16.4.08

A matemática específica que os ciganos calculam

Joaquim Forte, in Jornal de Notícias

Investigação centrada em feirantes permitiu concluir da existência de métodos próprios de cálculo, diferentes dos ensinados na escola


Que ligação existe entre a matemática e a comunidade cigana? A resposta pode ser Etnomatemática. "É uma área de investigação ligada ao estudo da matemática que pretende perceber e procurar a matemática que tenha ficado em forma latente em grupos sócio-culturais diferentes", responde Cláudio Cadeia.

Este professor do Primeiro Ciclo do Ensino Básico faz parte do grupo de investigadores cujos trabalhos constam da publicação internacional "Etnomatemática, um olhar sobre a diversidade cultural e a prática de matemática", lançada este mês. No seu caso, a investigação fez parte da tese de mestrado em Educação em Matemática Elementar, na Universidade do Minho, em Guimarães - "Etnomatemática o cálculo mental na comunidade cigana".

Dois anos de investigação e contactos com ciganos nas feiras semanais de Vila Nova de Famalicão e na freguesia de Joane daquele concelho e com um grupo restrito de alunos desta comunidade. "Foi uma experiência aliciante. Fui muito bem recebido pela comunidade, apesar de ter situações caricatas como a de ser confundido com um agente da PJ ou com o fiscal da feira", conta o docente.
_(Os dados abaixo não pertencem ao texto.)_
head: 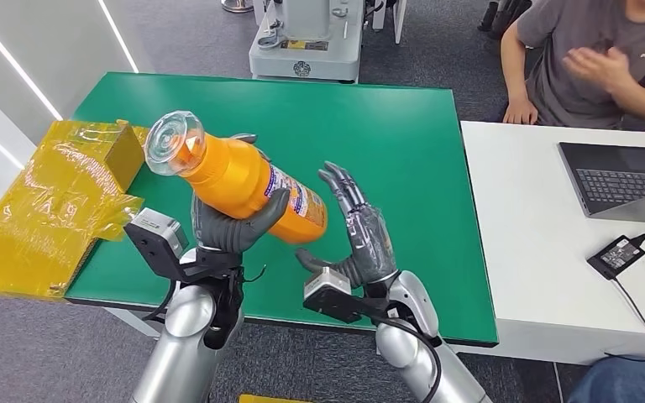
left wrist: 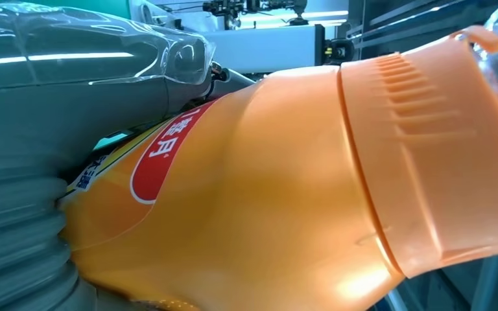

Cadeia observou o tipo de cálculo mental utilizado pelos ciganos nas feiras tentando perceber a forma como, apesar da baixa escolaridade, conseguem fazer os trocos aos clientes. De seguida, procedeu a entrevistas. "Comecei por questionar com números inteiros, depois fui complicando com os cêntimos. Eles resolvem as questões em ritmos diferentes mas algumas pessoas demonstram um cálculo mental muito bom", descreve.

A investigação permitiu concluir da existência de métodos próprios de cálculo, diferentes dos que são ensinados na escola. "Em situações de troco utilizam o método de subtrair, modificando até ao múltiplo de 10 mais próximo", explica o investigador, exemplificando "o cliente dá 100 euros para pagar 28 euros; eles fazem a conta até aos 30 euros e depois concluem com os restantes dois euros. Recorrem muito à propriedade distributiva da multiplicação em relação à adição, sem saberem, claro, destes termos".

O autor da tese considera que este tipo de investigação acaba por ser um contributo para combater o abandono escolar muito precoce da comunidade cigana e para que o ensino procure adaptar-se ao ritmo de aprendizagens das etnias. "Há muitas dificuldades em integrar as crianças ciganas nas escolas porque os pais e as crianças não vêem a escola com bons olhos, e a própria escola não sabe muito bem como lidar com eles", afirma.